→ **INSTRUCTIONS FOR THE TASK**
Could you copy exactly the lines below from the one with "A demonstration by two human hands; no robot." to the one with "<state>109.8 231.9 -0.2", inclusive, leaving out any pictures?

→ **MATERIAL PROVIDED**
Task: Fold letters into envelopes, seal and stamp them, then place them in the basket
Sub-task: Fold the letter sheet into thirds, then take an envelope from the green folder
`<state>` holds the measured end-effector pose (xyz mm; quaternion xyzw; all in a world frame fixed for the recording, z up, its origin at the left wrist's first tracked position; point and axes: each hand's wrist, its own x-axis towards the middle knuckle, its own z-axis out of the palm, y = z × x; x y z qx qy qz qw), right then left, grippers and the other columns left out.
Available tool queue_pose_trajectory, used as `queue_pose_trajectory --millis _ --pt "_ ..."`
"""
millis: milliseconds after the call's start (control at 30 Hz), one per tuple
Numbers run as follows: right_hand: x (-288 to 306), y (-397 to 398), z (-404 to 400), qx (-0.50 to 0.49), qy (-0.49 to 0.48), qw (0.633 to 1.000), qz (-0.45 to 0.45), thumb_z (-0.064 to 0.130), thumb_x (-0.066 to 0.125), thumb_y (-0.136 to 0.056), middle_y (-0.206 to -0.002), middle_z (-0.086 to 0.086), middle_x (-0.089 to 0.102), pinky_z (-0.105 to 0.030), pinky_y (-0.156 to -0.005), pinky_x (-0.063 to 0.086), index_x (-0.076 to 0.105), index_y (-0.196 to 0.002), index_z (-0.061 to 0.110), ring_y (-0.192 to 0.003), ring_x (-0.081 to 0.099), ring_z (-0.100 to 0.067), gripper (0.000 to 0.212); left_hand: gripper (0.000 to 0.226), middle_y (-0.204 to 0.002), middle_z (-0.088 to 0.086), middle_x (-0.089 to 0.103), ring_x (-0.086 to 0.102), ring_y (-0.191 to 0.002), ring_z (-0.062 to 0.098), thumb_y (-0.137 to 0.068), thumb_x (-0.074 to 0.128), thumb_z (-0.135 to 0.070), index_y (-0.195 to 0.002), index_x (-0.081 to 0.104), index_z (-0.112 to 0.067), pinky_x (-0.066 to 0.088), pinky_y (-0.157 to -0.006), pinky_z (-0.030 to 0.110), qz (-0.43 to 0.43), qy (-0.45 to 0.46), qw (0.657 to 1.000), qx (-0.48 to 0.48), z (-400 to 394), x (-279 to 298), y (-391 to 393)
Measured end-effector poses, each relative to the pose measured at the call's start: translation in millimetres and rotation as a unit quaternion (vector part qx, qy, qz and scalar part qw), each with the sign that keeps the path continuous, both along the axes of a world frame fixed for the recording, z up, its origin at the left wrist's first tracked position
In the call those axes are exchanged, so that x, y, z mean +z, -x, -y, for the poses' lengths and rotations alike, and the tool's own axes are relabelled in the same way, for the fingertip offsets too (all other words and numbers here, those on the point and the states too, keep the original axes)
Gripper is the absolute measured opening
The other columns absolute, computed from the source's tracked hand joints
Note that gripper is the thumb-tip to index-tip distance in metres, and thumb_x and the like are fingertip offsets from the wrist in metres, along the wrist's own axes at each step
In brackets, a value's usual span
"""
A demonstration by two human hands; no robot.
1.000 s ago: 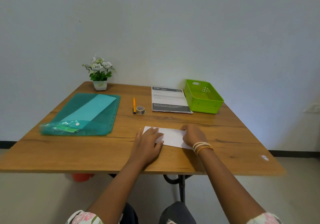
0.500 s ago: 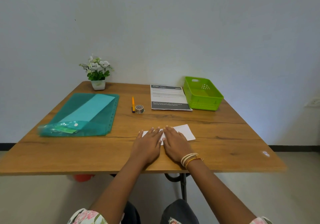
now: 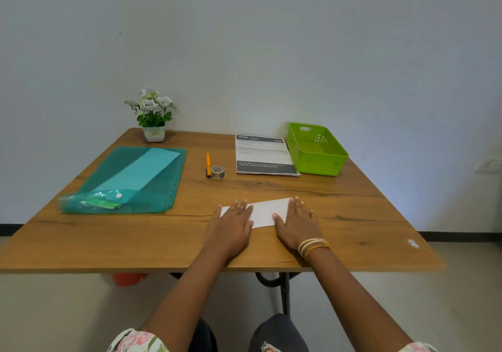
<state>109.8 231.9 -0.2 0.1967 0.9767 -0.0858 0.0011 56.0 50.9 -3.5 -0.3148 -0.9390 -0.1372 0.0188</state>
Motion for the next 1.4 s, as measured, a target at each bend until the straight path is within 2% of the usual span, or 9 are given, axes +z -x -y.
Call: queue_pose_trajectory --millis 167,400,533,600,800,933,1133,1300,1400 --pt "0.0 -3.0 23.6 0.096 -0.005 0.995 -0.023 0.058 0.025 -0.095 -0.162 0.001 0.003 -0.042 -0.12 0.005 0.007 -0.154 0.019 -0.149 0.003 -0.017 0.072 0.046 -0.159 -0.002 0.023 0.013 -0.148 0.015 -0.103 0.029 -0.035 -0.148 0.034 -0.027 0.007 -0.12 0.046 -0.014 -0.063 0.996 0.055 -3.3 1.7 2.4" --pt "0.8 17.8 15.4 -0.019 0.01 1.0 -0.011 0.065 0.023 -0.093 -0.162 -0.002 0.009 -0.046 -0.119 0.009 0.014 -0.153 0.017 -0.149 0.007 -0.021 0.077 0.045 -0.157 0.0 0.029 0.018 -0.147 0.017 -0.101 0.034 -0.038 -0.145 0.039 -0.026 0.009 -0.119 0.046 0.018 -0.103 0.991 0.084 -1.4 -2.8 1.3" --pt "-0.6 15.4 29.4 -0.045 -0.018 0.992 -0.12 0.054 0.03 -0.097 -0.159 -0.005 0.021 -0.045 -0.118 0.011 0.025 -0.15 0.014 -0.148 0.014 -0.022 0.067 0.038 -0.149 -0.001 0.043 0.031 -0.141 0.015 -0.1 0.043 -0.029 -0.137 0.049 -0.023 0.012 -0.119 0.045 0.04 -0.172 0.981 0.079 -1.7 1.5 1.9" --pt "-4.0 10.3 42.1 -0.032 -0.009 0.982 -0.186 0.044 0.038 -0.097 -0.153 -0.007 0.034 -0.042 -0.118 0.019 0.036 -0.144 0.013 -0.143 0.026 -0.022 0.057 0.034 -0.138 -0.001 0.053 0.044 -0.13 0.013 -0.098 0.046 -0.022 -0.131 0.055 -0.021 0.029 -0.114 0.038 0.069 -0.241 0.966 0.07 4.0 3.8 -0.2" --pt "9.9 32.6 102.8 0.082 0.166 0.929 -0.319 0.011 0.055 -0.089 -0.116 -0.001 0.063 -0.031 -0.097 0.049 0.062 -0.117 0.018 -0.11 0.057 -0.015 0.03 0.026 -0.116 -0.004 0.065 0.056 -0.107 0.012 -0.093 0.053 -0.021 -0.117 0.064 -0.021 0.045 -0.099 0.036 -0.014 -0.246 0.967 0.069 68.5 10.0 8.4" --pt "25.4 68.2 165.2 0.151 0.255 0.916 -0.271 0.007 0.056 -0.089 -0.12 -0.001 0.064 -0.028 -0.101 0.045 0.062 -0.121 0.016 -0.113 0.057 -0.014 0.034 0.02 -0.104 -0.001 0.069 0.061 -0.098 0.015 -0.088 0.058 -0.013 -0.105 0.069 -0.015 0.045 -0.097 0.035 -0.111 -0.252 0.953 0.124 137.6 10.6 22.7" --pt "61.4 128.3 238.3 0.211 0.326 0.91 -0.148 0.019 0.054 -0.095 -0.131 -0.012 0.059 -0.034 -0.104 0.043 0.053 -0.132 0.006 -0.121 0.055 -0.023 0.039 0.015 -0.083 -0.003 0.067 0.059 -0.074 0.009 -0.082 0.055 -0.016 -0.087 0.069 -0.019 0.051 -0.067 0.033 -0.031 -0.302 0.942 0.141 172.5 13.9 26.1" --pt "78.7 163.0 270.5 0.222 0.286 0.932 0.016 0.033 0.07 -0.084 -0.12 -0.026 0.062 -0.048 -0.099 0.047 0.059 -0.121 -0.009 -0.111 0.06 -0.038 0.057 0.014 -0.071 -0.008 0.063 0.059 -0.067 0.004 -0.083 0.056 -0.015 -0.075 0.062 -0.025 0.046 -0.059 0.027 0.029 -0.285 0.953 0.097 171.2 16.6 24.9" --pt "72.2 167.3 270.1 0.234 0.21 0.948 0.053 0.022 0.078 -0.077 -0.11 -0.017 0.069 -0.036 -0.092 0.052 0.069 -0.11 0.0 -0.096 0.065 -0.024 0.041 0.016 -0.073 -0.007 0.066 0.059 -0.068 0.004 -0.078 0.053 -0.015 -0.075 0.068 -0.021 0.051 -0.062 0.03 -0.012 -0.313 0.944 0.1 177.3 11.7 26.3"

→ **ANSWER BELOW**
A demonstration by two human hands; no robot.
1.000 s ago: 
0.500 s ago: 
now: 
<state>109.8 231.9 -0.2 0.1967 0.9767 -0.0858 0.0011 56.0 50.9 -3.5 -0.3148 -0.9390 -0.1372 0.0188</state>

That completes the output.